TALC

Talc – Mg3Si4O10(OH)2 – is an uncommon phyllosilicate, important as a rock former and very important as an industrial mineral.

It has 5 varieties and can contain Fe, F, Ni, Al, Ca, Na and H2O. Sometimes talc is contaminated with fibrous amphiboles (“asbestos”) and, in these cases, the inhalation of dust poses a health risk (asbestosis).

1. Characteristics

Crystal system: Triclinic or monoclinic prismatic. 

Color: Usually light to dark green, can be colorless, white, beige, pink, brown, gray to black.

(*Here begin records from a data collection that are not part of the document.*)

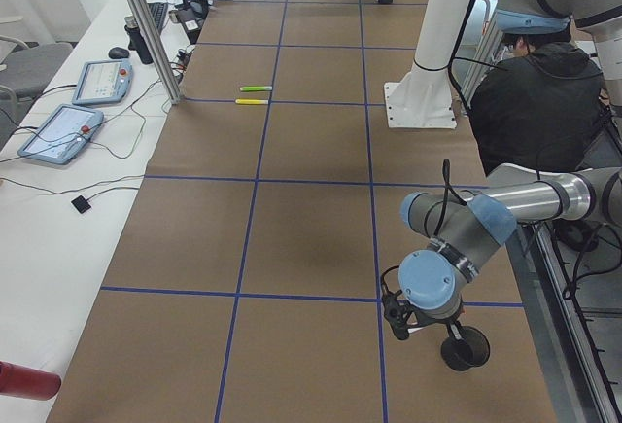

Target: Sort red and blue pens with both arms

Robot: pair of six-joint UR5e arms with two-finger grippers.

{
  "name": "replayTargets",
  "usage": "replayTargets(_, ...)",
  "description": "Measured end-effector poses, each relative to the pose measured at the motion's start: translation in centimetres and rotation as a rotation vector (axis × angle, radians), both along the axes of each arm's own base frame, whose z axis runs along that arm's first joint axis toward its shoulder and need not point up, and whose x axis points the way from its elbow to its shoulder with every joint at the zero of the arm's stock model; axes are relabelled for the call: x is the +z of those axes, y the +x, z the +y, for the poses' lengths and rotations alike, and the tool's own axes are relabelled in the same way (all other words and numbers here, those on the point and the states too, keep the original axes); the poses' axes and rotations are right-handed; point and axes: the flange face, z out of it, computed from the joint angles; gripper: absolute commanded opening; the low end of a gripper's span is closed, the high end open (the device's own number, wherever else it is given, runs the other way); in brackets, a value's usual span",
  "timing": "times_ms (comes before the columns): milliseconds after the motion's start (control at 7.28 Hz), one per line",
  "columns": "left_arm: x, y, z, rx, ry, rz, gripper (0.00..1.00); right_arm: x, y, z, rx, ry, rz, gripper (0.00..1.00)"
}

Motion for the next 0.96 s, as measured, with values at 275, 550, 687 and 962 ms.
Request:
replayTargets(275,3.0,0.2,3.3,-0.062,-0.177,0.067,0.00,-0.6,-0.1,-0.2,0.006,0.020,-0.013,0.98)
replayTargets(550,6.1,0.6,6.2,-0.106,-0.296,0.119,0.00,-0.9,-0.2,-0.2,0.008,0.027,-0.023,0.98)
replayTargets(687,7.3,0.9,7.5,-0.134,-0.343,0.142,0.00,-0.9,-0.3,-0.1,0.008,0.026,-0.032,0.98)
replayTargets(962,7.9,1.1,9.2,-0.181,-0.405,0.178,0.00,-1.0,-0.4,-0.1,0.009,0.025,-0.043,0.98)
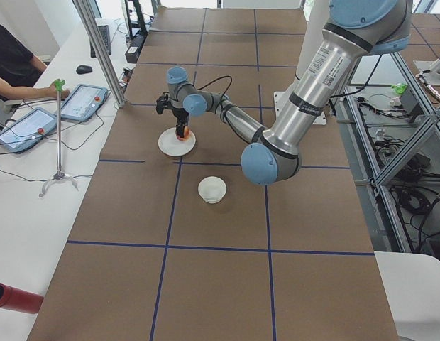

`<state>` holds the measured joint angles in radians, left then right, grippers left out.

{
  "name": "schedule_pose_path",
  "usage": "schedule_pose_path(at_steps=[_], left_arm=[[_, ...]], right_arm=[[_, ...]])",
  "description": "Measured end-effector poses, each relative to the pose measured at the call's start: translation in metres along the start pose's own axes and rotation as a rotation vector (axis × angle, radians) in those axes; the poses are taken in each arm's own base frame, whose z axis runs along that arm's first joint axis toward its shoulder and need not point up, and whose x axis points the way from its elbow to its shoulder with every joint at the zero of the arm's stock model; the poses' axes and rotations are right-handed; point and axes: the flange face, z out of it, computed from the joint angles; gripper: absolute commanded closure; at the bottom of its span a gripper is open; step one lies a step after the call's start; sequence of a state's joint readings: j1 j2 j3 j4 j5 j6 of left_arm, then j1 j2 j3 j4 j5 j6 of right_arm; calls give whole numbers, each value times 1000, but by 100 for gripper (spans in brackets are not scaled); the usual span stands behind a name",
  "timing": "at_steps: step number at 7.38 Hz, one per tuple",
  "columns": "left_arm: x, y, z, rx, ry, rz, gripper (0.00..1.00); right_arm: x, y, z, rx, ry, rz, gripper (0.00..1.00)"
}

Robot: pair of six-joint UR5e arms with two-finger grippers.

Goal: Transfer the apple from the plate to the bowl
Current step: 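Move the left gripper over the apple on the white plate, then lower the left gripper and close it around the apple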

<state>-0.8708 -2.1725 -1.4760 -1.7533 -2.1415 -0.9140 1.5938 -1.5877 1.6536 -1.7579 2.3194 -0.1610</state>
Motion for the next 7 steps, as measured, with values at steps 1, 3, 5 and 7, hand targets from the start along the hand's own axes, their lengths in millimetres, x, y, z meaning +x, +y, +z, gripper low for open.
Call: schedule_pose_path(at_steps=[1,3,5,7], left_arm=[[14,-6,9,-7,3,-22,0],[30,-11,25,-23,-3,-38,0],[35,-12,42,-33,-4,-43,0],[35,-13,52,-31,-2,-41,0]], right_arm=[[0,0,0,0,0,0,0],[0,0,0,0,0,0,0],[0,0,0,0,0,0,0],[0,0,0,0,0,0,0]])
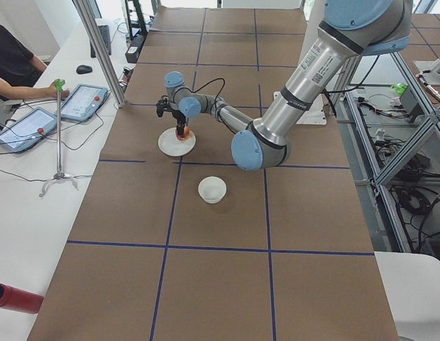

Habit: Tabular, micaceous, fibrous, fine granular, massive, radial, pyramidal crystals extremely rare.

Cleavage: {001} perfect.

Tenacity: Sectile, flexible.

Twinning: No.

Fracture: No information available.

Mohs Hardness: 1

Parting: No.

Streak: White.

Lustre: Pearly, waxy.

Diaphaneity: Transparent.

Density (g/cm³): 2.58 – 2.83

 

2. Geology and Deposits

Talc is an uncommon mineral that occurs in mafic and ultramafic rocks rich in Mg and hydrothermally altered in conditions of metamorphism of greenschist facies, such as serpentinites and steatites, where brucite is associated. In these occurrences it occurs with chlorite or magnesite in the reaction zones around the serpentinite bodies.

It also occurs with calcite and tremolite in metamorphosed siliceous marbles and in talc-tremolite-schists. Occurs in magnesian skarns.

“Steatite” designates a compact metamorphic rock, popularly known as “soapstone”, which is mainly composed of talc, with very subordinate amounts of other minerals (chlorite, tremolite, quartz, magnesite, etc.). The granulation is very fine and even under the microscope it is very difficult to distinguish, for example, between tremolite and talc. The rock has a greasy feel due to the large amount of talc and has some very interesting properties: it is impermeable, it is not attacked by alkaline or acidic substances, it resists temperatures from negative to 1,000oC and it resists weathering. This rock has many different uses and has the potential to create a regional hub for the production of decorative artifacts and utilities, for example.

 

3. Mineral Associations

It is associated with quartz, pyrite, kyanite and

– carbonates (calcite, dolomite, magnesite), generally abundant,

– other phyllosilicates (chlorite, vermiculite, clay minerals),

– typical low-grade metamorphic minerals such as serpentine, actinolite, tremolite, anthophyllite, brucite, “asbestos” and

– minerals from source rocks such as olivine (forsterite), pyroxenes (diopside), hematite, magnetite, anthophyllite and chromite.

 

4. Transmitted Light Microscopy

Refraction indices:  nα: 1.539 – 1.550     nβ: 1.589 – 1.594      nγ: 1.589 – 1.600

PLANE POLARIZED LIGHT – PPL

Color / Pleochroism: Colorless. Only in the dark varieties can it present color and a discreet pleochroism.

Relief: Low to moderate.

Cleavage: {001} perfect (like the micas!)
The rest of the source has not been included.